What makes Sessions Arts Club so compelling is that it never feels like a standard restaurant first. The official house language calls it an urban sanctuary and describes it as a restaurant, bar, art, and performance space that shifts with the seasons through a curated collective program. That already tells you you are not dealing with a room built only around food service. The meal is part of a larger atmosphere, and the larger atmosphere is part of the point.

That matters because many restaurants want to feel cultural without actually creating a real sense of world. Sessions seems to have achieved that rare thing: a room whose setting, programming, and dining experience all reinforce one another. In a category like Funky London Restaurants, this makes it essential. It is not flashy in the way Bacchanalia is flashy, nor knowingly glamorous in the Bob Bob Ricard way. It is funkier in a more artistic register — less spectacle, more mood.

Sessions Arts Club does not try to impress through polish alone. It seduces through atmosphere, texture, and the feeling that the whole building is in on the performance.

The Room: Old Judges’ Dining Room Turned Art Sanctuary

The physical setting is one of the strongest reasons to come. Sessions Arts Club sits in the old judges’ dining room of Sessions House, a grand Grade II* listed building in Clerkenwell, and the official site notes that the dining room is surrounded by three terraces with fireplaces, a rooftop bar, and a garden. That kind of spatial layering changes the experience immediately. You are not simply entering a dining room. You are entering a building with emotional and architectural depth.

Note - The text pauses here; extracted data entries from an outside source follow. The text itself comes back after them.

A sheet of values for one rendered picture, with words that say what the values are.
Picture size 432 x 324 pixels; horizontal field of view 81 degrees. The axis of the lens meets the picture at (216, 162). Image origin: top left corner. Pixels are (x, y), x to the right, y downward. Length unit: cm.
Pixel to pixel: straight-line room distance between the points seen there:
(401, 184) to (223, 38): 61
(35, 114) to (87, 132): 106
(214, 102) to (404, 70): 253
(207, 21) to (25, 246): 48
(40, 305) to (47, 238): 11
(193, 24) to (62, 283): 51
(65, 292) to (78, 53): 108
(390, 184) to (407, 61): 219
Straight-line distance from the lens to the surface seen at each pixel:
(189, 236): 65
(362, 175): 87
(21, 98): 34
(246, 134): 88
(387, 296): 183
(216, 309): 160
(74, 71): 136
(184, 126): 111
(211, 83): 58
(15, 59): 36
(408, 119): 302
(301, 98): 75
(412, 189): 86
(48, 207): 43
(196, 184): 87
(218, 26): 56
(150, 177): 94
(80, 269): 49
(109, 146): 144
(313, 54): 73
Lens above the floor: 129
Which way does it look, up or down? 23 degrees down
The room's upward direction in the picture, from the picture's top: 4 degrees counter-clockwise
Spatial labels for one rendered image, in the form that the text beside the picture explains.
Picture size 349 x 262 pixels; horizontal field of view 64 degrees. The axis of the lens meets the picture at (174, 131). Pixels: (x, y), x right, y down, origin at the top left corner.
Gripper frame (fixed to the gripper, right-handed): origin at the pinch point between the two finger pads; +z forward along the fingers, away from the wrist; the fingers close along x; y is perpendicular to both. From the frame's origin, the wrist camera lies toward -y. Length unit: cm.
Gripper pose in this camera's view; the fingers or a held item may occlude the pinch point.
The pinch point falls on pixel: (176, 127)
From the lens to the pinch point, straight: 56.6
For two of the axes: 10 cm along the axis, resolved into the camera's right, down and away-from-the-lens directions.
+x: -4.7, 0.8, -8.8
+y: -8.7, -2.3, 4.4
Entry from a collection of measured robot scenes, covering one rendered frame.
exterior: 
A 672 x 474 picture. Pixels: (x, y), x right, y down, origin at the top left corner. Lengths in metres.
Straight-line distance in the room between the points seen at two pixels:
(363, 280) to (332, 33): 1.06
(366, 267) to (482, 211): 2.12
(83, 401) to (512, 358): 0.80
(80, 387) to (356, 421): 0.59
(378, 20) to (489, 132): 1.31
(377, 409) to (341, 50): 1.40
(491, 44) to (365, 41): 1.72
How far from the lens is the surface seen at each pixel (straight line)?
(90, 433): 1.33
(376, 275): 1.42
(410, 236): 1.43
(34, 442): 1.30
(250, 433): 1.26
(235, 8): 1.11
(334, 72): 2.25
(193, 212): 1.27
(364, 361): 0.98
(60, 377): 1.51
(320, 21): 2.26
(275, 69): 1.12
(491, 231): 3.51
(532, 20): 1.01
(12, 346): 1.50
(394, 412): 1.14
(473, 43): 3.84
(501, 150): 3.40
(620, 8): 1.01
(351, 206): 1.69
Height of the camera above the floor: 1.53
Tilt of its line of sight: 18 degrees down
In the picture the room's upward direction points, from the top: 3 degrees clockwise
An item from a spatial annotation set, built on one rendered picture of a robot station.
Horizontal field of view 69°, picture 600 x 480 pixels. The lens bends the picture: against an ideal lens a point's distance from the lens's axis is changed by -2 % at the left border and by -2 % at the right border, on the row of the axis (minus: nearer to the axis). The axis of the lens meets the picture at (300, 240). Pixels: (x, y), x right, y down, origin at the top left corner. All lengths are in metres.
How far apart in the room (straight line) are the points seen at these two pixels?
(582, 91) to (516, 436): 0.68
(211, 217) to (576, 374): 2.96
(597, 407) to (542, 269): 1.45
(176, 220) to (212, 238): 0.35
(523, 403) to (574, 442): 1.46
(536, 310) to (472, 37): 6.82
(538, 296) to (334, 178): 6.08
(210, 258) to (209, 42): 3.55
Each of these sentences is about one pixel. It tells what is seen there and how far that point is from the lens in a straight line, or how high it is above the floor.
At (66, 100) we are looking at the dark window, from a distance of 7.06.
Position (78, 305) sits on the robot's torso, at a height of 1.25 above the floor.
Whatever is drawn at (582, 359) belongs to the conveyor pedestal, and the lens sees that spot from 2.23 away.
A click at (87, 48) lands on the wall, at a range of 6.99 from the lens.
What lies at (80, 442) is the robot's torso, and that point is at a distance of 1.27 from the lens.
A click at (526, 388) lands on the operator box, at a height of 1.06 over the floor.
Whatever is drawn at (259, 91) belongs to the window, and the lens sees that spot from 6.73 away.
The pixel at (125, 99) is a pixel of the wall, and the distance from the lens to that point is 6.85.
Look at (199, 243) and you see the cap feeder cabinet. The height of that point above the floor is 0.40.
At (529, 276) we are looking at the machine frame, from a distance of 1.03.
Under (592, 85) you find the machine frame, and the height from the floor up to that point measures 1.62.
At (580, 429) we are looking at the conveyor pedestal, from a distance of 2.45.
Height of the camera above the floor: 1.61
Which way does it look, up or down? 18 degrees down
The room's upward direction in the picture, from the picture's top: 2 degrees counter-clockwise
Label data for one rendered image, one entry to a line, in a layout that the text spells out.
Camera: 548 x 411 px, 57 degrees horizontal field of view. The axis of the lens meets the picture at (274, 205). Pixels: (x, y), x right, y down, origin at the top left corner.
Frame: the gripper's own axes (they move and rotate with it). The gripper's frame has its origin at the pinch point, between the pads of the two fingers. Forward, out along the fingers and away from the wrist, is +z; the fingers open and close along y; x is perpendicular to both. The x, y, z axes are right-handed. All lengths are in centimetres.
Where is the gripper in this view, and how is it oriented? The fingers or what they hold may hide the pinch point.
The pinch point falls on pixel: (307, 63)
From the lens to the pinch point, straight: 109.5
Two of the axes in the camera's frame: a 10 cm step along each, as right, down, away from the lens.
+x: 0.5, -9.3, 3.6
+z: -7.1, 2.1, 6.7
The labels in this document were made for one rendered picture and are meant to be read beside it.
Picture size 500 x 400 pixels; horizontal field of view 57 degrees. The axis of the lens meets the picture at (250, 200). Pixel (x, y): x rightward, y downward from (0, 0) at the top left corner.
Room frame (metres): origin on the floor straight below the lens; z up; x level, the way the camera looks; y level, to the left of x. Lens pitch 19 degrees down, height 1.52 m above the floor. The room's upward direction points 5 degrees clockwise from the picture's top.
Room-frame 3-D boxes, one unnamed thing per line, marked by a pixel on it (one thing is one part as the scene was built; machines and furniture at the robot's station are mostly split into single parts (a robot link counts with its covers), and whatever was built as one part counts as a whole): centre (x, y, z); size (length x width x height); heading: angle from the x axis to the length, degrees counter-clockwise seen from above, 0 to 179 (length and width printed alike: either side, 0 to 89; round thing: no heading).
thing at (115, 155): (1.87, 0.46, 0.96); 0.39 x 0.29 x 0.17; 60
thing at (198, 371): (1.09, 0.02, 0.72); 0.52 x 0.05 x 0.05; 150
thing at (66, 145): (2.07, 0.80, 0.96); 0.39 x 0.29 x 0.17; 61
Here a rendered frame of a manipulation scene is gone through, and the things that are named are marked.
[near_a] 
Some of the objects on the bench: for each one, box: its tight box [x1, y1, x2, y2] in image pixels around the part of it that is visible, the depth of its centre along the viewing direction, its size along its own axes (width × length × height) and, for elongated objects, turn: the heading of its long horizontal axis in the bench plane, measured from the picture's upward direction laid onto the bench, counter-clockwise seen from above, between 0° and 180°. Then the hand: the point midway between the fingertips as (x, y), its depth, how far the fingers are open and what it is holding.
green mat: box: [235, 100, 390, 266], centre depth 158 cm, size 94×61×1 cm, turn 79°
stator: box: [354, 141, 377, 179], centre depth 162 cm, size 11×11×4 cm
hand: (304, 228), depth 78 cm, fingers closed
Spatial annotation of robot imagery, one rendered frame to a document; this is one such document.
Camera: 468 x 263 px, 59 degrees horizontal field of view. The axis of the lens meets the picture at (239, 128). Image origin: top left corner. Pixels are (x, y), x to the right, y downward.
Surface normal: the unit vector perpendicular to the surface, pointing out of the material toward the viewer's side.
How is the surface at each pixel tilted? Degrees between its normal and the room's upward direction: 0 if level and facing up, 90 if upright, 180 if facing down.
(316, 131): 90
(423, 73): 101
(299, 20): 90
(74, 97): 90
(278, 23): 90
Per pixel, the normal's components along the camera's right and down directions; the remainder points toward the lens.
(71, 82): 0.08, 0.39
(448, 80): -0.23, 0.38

That depth is exactly what makes the restaurant so visually memorable. Sessions has become one of those London rooms that people often remember in fragments — the faded surfaces, the scale of the old room, the sense of elegant incompletion, the transition between terraces and interior. It feels lived in, but also composed. In a city where so many new restaurants chase smoothness, Sessions succeeds because it is willing to let some of the beauty stay rough around the edges.

The Food: Seasonal, Clear, and Built for the Room

The menu at Sessions Arts Club feels like it understands the space it is being served in. The current lunch-and-dinner menu includes Oyster with grapefruit and Trulli Ulivi, Liver with cep and prune, Carrot with fennel and orange, Asparagus with saffron and verjus, Trout with beetroot and horseradish, Sardine with kumquat and tarragon, Cod with celeriac and parsley, Quail with purple kale and Foyot, Pork with apple and witlof, and desserts such as Muscovado crème caramel and Chocolate with Griottine. This is a menu that sounds seasonal, intelligent, and quietly expressive without needing to become overworked.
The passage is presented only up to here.